If we have to describe the definition of Markov chain in one statement, it will be: “It only matters where you are, not where you’ve been”.
Markov Property
Markov chain1 is a stochastic process in which the random variables follow a special property called Markov.
A sequence of random variables $X_0, X_1, X_2, \dots$ taking values in the state space $\mathcal{S}=\{1, 2,\dots,M\}$ such that for all $n\geq0$, \begin{equation} P(X_{n+1}=j|X_n=i)=P(X_{n+1}=j|X_n=i,X_{n-1}=i_{n-1},X_{n-2}=i_{n-2},\dots,X_0=i_0) \end{equation} In other words, knowledge of the preceding state is all we need to determine the probability distribution of the current state.
Transition Matrix
The quantity $P(X_{n+1}=j|X_n=i)$ is transition probability from state $i$ to $j$.
If we denote that $q_{ij}=P(X_{n+1}=j|X_n=i)$ and let $Q$ $M\times M$ matrix, defined as \begin{equation} Q=\left[\begin{matrix}q_{11}&\ldots&q_{1M} \\ \vdots&\ddots&\vdots \\ q_{M1}&\ldots&q_{MM}\end{matrix}\right] \end{equation} The matrix $Q$ then is referred as the transition matrix of the chain.
It is noticeable that each row of $Q$ is a conditional probability mass function (PMF) of $X_{n+1}$ given $X_n$. And hence, sum of its entries is 1.
$n$-step Transition Probability
The $n$-step transition probability from $i$ to $j$ is the probability of being at $i$ and $n$ steps later being at $j$, and be denoted as $q_{ij}^{(n)}$, \begin{equation} q_{ij}^{(n)}=P(X_n=j|X_0=i) \end{equation} We have that \begin{equation} q_{ij}^{(2)}=\sum_{k}^{}q_{ik}q_{kj} \end{equation} since it has to go through an intermediary step $k$ to reach $j$ in 2 steps from $i$. It is easily seen that the right hand side is $Q_{ij}^2$. And by induction, we have that: \begin{equation} q_{ij}^{(n)}=Q_{ij}^{n} \end{equation} $Q^n$ is also called the $n$-step transition matrix.

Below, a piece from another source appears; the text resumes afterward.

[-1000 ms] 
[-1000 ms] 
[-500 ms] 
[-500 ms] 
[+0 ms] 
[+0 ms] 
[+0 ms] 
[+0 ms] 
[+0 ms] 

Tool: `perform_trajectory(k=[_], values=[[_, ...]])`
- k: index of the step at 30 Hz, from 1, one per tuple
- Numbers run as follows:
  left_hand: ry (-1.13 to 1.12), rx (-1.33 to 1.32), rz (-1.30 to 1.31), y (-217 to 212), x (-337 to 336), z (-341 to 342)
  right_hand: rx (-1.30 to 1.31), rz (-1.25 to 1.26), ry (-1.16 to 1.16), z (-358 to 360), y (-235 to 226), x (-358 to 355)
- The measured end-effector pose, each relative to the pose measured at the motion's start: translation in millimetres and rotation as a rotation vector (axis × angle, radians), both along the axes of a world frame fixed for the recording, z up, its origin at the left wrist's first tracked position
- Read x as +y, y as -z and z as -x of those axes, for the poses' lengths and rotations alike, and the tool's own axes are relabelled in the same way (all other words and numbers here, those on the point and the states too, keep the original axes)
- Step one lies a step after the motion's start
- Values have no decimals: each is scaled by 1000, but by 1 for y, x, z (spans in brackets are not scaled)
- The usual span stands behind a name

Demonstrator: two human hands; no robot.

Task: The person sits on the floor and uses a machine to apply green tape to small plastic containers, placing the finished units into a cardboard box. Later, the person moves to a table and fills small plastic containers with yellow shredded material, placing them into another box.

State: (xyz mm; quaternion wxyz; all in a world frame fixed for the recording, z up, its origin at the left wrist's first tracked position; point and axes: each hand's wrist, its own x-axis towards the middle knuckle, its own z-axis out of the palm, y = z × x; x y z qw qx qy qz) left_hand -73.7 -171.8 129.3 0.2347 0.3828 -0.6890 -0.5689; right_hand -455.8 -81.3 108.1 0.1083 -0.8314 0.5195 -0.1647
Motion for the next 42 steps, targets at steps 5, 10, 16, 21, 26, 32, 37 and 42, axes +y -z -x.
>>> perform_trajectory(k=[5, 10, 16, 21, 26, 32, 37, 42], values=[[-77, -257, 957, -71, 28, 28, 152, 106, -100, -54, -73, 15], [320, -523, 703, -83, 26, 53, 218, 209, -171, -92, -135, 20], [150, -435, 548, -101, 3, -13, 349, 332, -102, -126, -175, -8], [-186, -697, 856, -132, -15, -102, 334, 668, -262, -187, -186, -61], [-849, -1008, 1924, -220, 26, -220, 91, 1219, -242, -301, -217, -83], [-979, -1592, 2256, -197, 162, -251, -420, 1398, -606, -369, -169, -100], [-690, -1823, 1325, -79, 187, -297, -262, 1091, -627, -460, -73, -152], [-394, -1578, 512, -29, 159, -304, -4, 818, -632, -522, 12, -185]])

Marginal Distribution of $X_n$
Let $t=(t_1,\dots,t_M)^\text{T}$, where $t_i=P(X_0=i)$. By the law of total probability (LOTP), we have that: \begin{equation} P(X_n=j)=\sum_{i=1}^{M}P(X_0=i)P(X_n=j|X_0=i)=\sum_{i=1}^{M}t_iq_{ij}^{(n)}, \end{equation} which implies that the marginal distribution of $X_n$ is given by $tQ^n$.
Properties
- State $i$ of a Markov chain is defined as recurrent or transient depending upon whether or not the Markov chain will eventually return to it. Starting with recurrent state $i$, the chain will return to it with the probability of $1$. Otherwise, it is transient.
Proposition: Number of returns to transient state is distributed by $\text{Geom}(p)$, with $p>0$ is the probability of never returning to $i$. - A Markov chain is defined as irreducible if there exists a chain of steps between any $i,j$ that has positive probability. That is for any $i,j$, there is some $n>0,\in\mathbb{N}$ such that $Q^n_{ij}>0$. If not irreducible, the chain is instead referred as reducible.
Proposition: irreducible implies all states recurrent. - A state $i$ has period $k>0$ if
\begin{equation}
k=\text{gcd}(n),
\end{equation}
where $n$ is possible number of steps it can take to return to $i$ when starting at $i$, or $Q^n_{ii}>0$.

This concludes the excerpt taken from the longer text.